Денис отнес домой картошку, наспех проглотил бутерброд, запил его чашкой чая, не слушая ворчания матери: «Поешь нормально! Ну хоть не на ходу. Сядь хотя бы!» Не хотелось задерживаться, а ей дай волю, устроит прием под стать Версалю — с накрахмаленной скатертью. Подкрепившись, он отправился на встречу с наставником.
Они договорились встретиться за два квартала до музея. Денис пришел слишком рано.
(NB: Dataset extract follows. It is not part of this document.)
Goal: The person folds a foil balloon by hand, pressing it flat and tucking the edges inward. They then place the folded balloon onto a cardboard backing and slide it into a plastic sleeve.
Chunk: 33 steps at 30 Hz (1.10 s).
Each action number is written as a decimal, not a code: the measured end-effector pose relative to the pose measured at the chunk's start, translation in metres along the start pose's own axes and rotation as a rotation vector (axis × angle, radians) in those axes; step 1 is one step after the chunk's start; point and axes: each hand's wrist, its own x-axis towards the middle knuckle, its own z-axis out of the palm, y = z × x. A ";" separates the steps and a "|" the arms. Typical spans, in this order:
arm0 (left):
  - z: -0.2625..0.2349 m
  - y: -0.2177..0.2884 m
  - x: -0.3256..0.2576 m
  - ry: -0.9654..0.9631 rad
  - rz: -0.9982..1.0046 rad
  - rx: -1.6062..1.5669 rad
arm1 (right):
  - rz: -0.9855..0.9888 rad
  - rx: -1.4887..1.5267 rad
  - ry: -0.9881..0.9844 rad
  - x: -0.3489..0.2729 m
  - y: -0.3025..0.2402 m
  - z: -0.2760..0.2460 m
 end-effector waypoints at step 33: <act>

Он стоял неподалеку от служебного входа в здание городского цирка и со своей обычной задумчивой улыбкой, которую Женька называла «я не здесь», наблюдал за происходящим.
Возле высоких двустворчатых дверей творилось столпотворение, в котором только очень опытным взглядом можно было углядеть хоть какое-то подобие порядка. Люди в рабочих комбинезонах таскали коробки, свертки, связки свернутых в трубки афиш, ведра, саквояжи, охапки ярких перьев, гирлянды, мотки проводов, осветительные стойки, украшенные изображениями месяца и звезд ящики и еще множество всякой всячины. Нескончаемый поток этих чудесных вещей изливался из трех огромных автофургонов, почти целиком перегородивших улицу.
Ворота, ведущие на территорию цирка, к зверинцу и на внутреннюю стоянку, распахнули настежь, и в них один за другим заезжали фургоны, автомобили с ярко разукрашенными прицепами, а замыкал процессию неимоверно длинный и блестящий черный автомобиль с откидным верхом.
Сейчас к этому авто пробивался через толпу снующих рабочих вальяжный господин в черном костюме и мягкой серой шляпе с широкой черной лентой. В руке господин держал тяжелую на вид черную трость с металлической рукоятью в форме головы льва. Через другую руку был перекинут серый, в тон шляпе, плащ.
— Бронислав Сигизмундович, послушайте! — взрезал нарастающую какофонию глубокий бархатный голос человека в шляпе. Чувствовалось, что его обладатель находится на грани нервного срыва.
Из машины выпрыгнул низенький круглый человечек с маленькими карими глазками и носом картошкой, под которым смешно топорщилась полоска реденьких напомаженных усиков. Полная противоположность тому господину, что вещал на всю улицу:
— Что ж это такое, Бронислав Сигизмундович! Я, в конце концов, не какой-нибудь фигляр из Жмеринки! Я Великий Ласло, и моим выступлениям рукоплескала публика от Парижа до Нью-Йорка! Я отказываюсь понимать, как такое может происходить!
— Что именно, почтеннейший Арнольд Борисович? — вежливо спросил толстячок, которого называли Брониславом Сигизмундовичем. Он держался очень спокойно и радушно, но Денис как открытую книгу читал невысказанное: «Ох, вцепился бы я тебе в глотку и тряс, пока дух не выйдет».